Deputy Premier and Member for Dubbo Troy Grant and Minister for Education Adrian Piccoli today joined students from across NSW for a lesson at the State’s new virtual high school, Aurora College.
Mr Grant said the school has started with a Year 7 selective stream of 55 students, continuing Xsel students and Year 11 students in selected subjects.
“I have seen first-hand how technology can bridge the gap in educational achievement between city and country students,” Mr Grant said.
“Dubbo has long been a hub for delivering distance education, and I am pleased the NSW Liberals & Nationals Government is increasing the opportunities available to rural and remote students across the State.
“Aurora College will work in partnership with 49 rural and remote schools, where the students are physically based.
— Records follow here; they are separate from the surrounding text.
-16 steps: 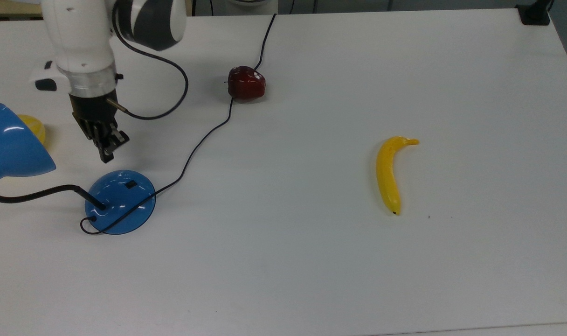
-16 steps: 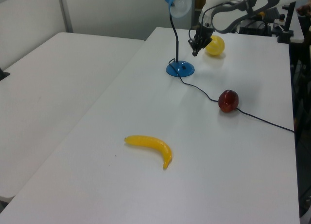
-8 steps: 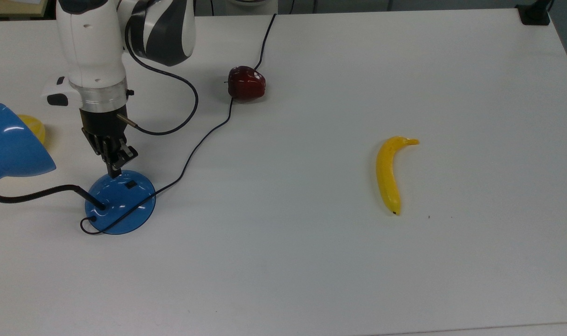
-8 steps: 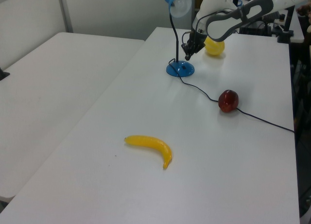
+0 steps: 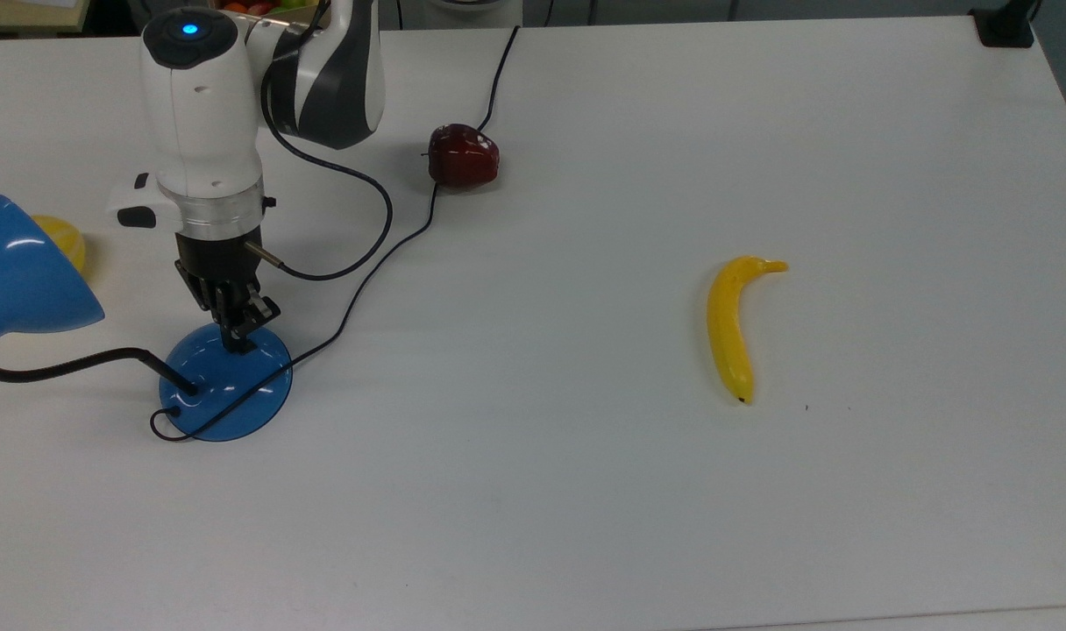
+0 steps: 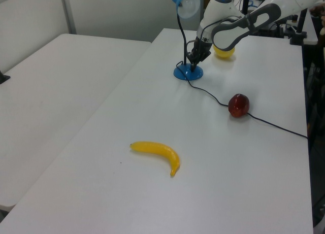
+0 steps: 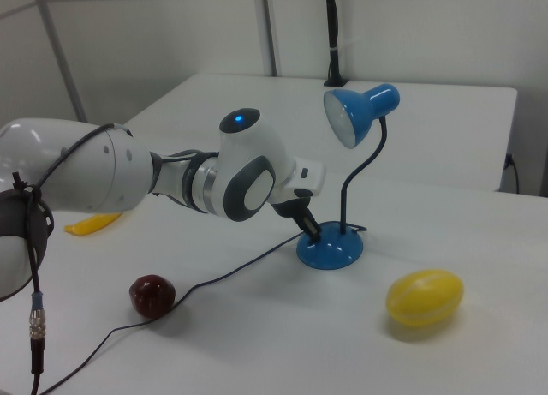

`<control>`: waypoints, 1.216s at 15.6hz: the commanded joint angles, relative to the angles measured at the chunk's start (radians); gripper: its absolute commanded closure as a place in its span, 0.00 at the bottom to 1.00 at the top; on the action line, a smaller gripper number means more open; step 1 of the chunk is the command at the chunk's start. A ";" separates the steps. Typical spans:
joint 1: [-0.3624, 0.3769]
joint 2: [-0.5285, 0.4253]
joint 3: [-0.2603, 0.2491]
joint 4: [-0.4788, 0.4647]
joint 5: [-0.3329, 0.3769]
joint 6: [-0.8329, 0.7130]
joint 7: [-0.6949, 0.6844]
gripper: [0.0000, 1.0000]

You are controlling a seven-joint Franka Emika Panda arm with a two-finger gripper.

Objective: Turn on desk lamp
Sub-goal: 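Press down on the switch on the lamp base with the gripper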

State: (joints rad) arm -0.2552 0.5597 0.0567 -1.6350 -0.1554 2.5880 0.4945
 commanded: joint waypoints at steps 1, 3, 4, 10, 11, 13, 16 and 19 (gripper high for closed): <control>0.013 0.029 -0.012 0.027 -0.026 0.015 0.032 1.00; 0.014 0.037 -0.012 0.034 -0.032 0.015 0.032 1.00; 0.013 0.037 -0.012 0.034 -0.038 0.015 0.033 1.00; 0.013 0.054 -0.012 0.035 -0.095 0.014 0.076 1.00; 0.013 0.051 -0.012 0.035 -0.095 0.014 0.079 1.00; 0.011 0.030 -0.012 0.034 -0.093 0.011 0.081 1.00; 0.007 -0.026 -0.011 0.027 -0.085 -0.009 0.081 1.00; 0.013 -0.079 -0.006 0.026 -0.078 -0.141 0.078 1.00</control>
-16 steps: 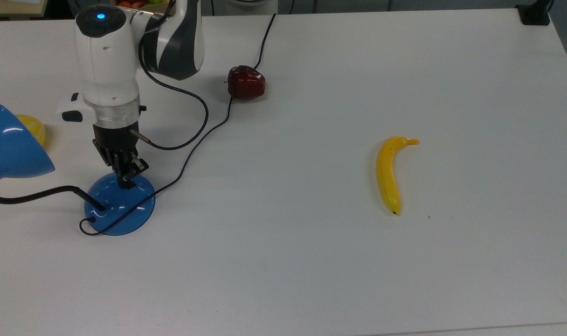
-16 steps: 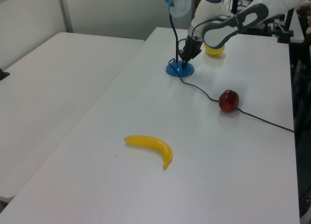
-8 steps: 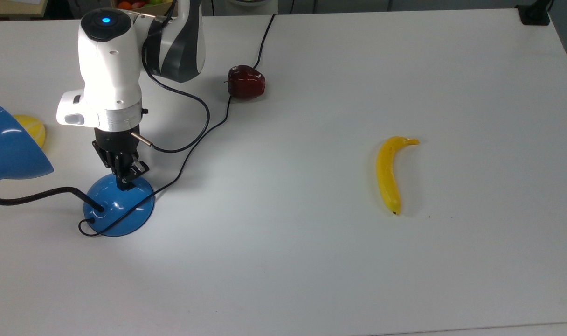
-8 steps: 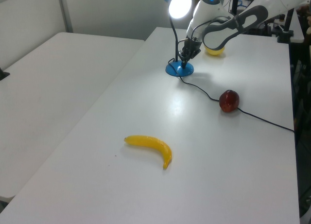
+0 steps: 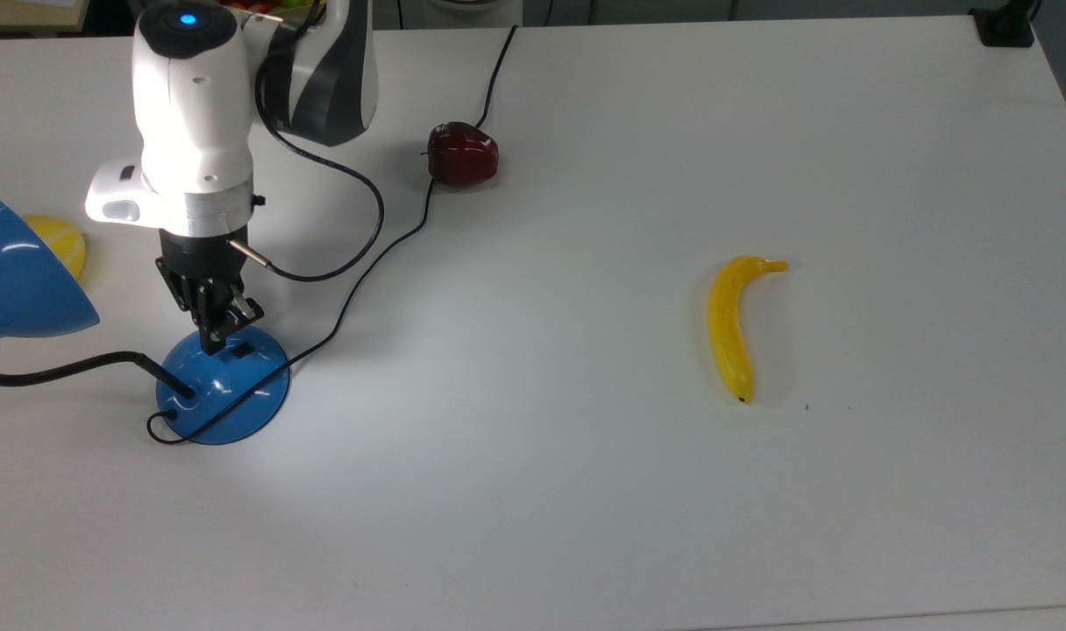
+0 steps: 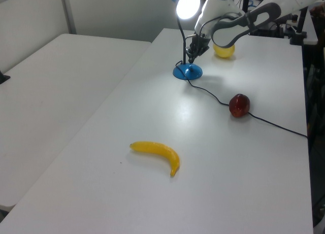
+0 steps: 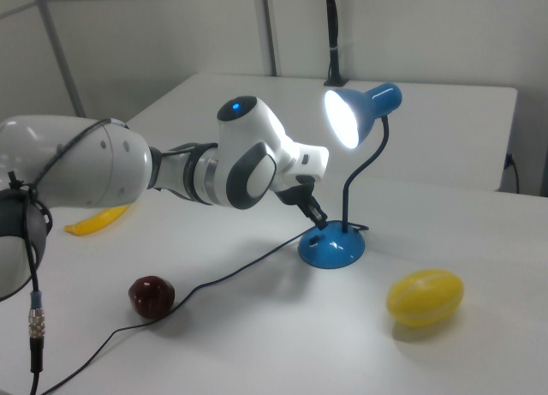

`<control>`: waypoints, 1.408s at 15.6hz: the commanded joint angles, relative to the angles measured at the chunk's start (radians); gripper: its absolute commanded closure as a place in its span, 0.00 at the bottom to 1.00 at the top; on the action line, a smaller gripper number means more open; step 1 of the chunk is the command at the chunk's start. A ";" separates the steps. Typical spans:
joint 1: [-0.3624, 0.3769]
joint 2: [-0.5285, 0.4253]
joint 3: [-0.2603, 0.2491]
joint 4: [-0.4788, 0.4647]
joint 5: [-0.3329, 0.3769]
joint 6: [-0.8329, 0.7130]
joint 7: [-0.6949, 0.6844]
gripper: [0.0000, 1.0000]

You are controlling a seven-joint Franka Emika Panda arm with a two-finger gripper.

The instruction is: Turn on desk lamp

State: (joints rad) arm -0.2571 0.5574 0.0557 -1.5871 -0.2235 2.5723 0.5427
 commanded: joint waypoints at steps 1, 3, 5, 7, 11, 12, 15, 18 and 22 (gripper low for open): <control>0.016 -0.097 0.001 -0.024 -0.008 -0.171 0.026 1.00; 0.022 -0.135 0.015 -0.042 -0.007 -0.257 0.019 1.00; 0.029 -0.192 0.056 -0.089 0.007 -0.319 -0.013 1.00; 0.033 -0.250 0.079 -0.123 0.061 -0.415 -0.085 1.00; 0.033 -0.350 0.113 -0.125 0.214 -0.706 -0.294 1.00; 0.033 -0.376 0.113 -0.125 0.240 -0.760 -0.326 0.98; 0.056 -0.445 0.113 -0.128 0.254 -0.874 -0.403 0.54; 0.061 -0.514 0.112 -0.148 0.254 -0.951 -0.455 0.07; 0.055 -0.533 0.110 -0.131 0.253 -1.034 -0.466 0.00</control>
State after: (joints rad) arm -0.2003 0.0620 0.1738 -1.6888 0.0125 1.5686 0.1073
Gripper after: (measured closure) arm 0.286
Specialist teachers have been handpicked for Aurora College and come from a further 30 schools across the State.
“Students in rural and remote NSW will have access to our best teachers, even if those teachers are based in the city.”
Mr Piccoli said the school would provide further opportunities for academically gifted students in rural and remote NSW.
“Attending a selective school is an opportunity that until now has only been available for students in metropolitan areas and larger regional centres,” Mr Piccoli said.
“Using the latest collaboration technology, we are addressing a major equity issue affecting talented students in regional areas — students who have previously been unable to access the subjects and resources they need.
“Aurora College is one element of the NSW Government’s $80 million education package for rural and remote schools, announced in 2013. Other elements of the plan include $30 million to attract and retain quality teachers, and $4 million to strengthen early childhood education.
“We have either achieved or are on track to deliver each of the commitments contained in the plan,” Mr Piccoli said.
As part of a technology collaboration with the Department of Education and Communities, Microsoft has supplied a range of productivity and collaboration software and training, and HP has donated 190 ultra-portable devices.
Microsoft Australia Managing Director Pip Marlow said Microsoft is thrilled to be selected as a technology partner for the launch of Aurora College.
“We strongly believe that all Australian students should have access to the same education opportunities,” Ms Marlow said.
“With the advancements in technology, it is now possible to bring together students in rural and remote Australia to collaborate and learn virtually with teachers, so that they receive the same education as students in major cities.”
HP Vice President and General Manager, Printing & Personal Systems, HP South Pacific, Rob Mesaros said HP is supporting the initiative because it recognised Aurora College as a great example of how technology can enhance learning.
“When access is combined with quality learning, social and economic outcomes result for students, for schools and for communities,” Mr Mesaros said.
“Aurora College is using technology to create better learning in rural and remote areas for students who may not usually have access to this type of enhanced education.”